■ Extracted material:
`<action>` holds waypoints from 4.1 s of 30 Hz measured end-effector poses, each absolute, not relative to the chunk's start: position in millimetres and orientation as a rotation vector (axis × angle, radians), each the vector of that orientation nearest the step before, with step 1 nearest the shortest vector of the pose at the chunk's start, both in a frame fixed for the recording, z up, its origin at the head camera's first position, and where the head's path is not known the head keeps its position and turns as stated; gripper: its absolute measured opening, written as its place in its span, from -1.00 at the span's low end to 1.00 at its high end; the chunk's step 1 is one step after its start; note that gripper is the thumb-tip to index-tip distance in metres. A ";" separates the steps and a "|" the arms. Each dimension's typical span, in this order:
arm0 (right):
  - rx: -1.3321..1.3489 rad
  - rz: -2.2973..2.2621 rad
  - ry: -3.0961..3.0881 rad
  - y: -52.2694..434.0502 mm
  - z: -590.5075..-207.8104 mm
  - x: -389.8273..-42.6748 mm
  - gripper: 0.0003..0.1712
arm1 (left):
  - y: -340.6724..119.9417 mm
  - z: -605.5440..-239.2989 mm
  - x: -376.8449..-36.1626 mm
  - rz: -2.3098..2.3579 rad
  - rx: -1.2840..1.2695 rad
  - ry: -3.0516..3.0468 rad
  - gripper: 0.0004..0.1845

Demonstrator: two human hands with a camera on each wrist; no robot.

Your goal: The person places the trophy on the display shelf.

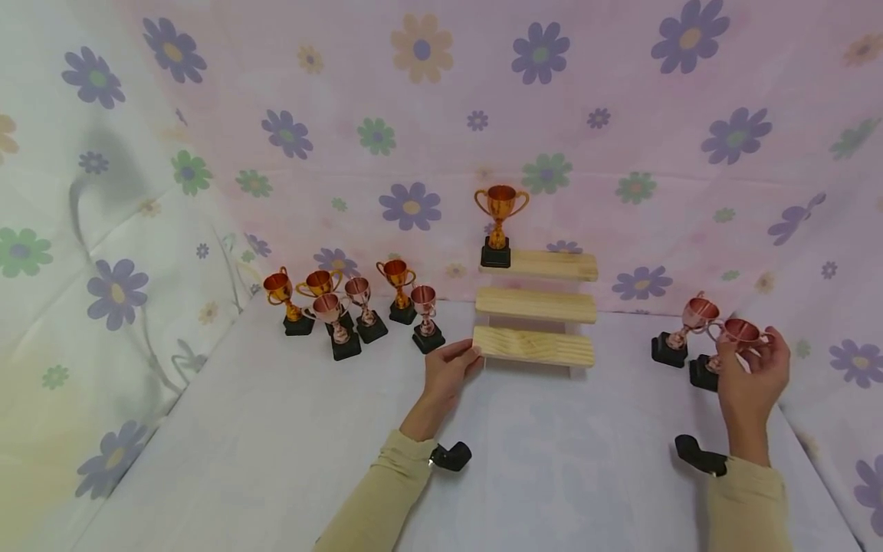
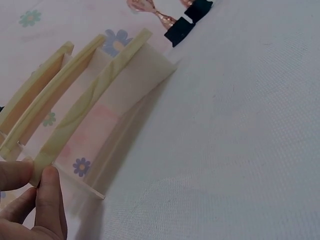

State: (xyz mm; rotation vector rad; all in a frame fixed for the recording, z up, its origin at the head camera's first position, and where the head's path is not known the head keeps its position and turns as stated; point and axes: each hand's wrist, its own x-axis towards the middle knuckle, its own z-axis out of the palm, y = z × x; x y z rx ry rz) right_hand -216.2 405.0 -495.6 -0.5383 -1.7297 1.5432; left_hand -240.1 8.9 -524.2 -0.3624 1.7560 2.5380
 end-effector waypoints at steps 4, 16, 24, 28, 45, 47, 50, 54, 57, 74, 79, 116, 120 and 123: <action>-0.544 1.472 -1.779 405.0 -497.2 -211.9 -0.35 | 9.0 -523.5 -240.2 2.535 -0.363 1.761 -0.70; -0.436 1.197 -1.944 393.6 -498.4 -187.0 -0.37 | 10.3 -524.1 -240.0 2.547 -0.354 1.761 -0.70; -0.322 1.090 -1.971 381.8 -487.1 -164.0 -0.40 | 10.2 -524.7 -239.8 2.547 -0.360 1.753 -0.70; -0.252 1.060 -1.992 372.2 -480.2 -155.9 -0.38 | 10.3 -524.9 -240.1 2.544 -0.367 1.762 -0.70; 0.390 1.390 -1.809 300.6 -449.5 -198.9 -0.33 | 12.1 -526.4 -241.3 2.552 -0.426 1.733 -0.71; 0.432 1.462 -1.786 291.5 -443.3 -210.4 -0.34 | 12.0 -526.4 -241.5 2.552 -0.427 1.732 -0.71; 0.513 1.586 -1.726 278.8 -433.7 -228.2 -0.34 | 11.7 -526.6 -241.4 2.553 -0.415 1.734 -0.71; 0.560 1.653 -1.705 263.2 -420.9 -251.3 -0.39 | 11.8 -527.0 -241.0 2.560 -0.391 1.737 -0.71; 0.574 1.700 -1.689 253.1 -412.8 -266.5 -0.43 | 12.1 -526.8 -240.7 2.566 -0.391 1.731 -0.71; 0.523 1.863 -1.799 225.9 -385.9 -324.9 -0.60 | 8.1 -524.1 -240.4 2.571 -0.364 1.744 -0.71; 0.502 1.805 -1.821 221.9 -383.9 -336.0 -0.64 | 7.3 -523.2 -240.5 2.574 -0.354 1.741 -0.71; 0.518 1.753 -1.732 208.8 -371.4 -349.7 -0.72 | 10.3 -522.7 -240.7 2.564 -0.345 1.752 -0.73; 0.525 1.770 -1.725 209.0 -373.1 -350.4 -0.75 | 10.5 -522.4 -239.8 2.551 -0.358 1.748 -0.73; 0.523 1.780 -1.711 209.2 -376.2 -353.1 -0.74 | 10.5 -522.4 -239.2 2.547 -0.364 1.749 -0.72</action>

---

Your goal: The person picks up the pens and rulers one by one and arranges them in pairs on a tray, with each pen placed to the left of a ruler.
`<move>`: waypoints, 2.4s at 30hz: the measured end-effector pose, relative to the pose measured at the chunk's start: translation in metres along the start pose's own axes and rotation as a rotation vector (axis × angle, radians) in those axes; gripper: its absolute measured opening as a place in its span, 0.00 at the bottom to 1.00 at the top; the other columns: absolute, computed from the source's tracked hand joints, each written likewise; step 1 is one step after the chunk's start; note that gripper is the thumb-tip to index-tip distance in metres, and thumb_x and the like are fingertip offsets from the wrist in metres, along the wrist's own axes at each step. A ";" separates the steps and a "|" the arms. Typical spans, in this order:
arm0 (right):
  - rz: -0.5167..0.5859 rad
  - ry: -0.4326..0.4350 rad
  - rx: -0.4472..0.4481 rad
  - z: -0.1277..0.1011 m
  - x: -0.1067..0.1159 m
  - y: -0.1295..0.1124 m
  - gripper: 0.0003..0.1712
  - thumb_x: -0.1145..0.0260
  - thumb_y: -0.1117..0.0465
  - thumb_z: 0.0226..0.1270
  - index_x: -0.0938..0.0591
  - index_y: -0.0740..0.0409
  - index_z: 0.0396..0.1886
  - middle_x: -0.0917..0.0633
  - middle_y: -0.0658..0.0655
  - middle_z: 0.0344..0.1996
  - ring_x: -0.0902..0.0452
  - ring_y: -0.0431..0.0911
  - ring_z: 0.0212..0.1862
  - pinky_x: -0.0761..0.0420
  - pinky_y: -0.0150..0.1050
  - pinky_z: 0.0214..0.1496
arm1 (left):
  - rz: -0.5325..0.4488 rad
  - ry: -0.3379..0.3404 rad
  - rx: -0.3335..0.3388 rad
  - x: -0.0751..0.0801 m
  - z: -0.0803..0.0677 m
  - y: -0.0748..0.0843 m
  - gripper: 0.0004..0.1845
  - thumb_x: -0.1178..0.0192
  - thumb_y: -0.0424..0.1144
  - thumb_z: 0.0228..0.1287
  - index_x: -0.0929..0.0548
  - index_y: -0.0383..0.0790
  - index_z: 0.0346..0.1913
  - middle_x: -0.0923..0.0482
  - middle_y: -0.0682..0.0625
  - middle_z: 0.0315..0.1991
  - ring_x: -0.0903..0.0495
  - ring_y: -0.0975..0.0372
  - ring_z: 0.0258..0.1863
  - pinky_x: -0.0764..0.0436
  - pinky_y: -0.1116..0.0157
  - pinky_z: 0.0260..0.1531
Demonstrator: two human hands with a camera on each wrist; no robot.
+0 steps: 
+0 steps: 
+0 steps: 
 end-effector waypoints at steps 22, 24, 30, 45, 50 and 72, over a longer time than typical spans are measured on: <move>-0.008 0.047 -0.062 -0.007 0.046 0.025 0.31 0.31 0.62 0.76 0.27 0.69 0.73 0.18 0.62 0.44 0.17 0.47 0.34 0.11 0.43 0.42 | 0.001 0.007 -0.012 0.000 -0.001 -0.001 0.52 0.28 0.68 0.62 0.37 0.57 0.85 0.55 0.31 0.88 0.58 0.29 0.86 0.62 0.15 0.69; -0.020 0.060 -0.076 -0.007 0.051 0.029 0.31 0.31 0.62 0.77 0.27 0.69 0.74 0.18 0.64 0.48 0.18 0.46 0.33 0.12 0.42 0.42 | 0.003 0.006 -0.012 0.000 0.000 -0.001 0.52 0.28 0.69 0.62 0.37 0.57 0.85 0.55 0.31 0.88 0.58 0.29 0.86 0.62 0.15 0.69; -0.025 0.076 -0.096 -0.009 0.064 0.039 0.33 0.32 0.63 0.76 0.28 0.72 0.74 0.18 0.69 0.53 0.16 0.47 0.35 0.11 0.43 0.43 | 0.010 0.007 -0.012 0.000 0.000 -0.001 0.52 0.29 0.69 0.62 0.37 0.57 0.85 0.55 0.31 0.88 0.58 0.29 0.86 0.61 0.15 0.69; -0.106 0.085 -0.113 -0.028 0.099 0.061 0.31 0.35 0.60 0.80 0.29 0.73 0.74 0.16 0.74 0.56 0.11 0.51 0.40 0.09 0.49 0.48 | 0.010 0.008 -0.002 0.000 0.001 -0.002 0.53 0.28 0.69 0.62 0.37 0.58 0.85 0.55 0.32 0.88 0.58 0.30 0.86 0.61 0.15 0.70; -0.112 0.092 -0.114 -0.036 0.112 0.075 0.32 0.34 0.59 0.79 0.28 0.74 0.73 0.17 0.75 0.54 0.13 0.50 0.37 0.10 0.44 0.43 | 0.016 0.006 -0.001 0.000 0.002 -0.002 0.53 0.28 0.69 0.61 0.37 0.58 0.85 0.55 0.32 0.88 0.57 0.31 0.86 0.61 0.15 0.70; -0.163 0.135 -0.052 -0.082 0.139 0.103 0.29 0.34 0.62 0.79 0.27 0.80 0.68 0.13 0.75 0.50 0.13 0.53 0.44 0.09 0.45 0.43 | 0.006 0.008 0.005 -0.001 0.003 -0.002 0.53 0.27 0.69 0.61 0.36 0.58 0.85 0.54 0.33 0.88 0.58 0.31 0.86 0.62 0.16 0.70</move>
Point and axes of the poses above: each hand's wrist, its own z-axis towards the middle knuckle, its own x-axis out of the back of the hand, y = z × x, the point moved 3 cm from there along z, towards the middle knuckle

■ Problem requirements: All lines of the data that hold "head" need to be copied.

■ Answer space:
`<action>` holds waypoints from 4.1 s of 30 Hz measured end-effector poses, each absolute, not relative to the chunk's start: position in millimetres and orientation as a rotation vector (axis × angle, radians), each the vector of that orientation nearest the step before, with step 1 nearest the shortest vector of the pose at the chunk's start, both in a frame fixed for the recording, z up, its origin at the head camera's first position, and where the head's path is not known the head keeps its position and turns as stated; gripper: its absolute measured opening, written as its place in its span, from -1.00 at the span's low end to 1.00 at its high end; the chunk's step 1 is one step after its start; note that gripper is the thumb-tip to index-tip distance in metres. A ";" separates the steps and a "|" the arms. Each dimension's typical span, in this order:
State: (xyz mm; rotation vector rad; all in a frame fixed for the recording, z up, its origin at the head camera's first position, and where the head's path is not known the head keeps its position and turns as stated; point and axes: each hand's wrist, its own x-axis towards the middle knuckle, its own z-axis out of the palm, y = z × x; x y z rx ry rz) right_hand -216.2 405.0 -495.6 -0.5383 -1.7297 1.5432; left_hand -240.1 8.9 -524.2 -0.3624 1.7560 2.5380

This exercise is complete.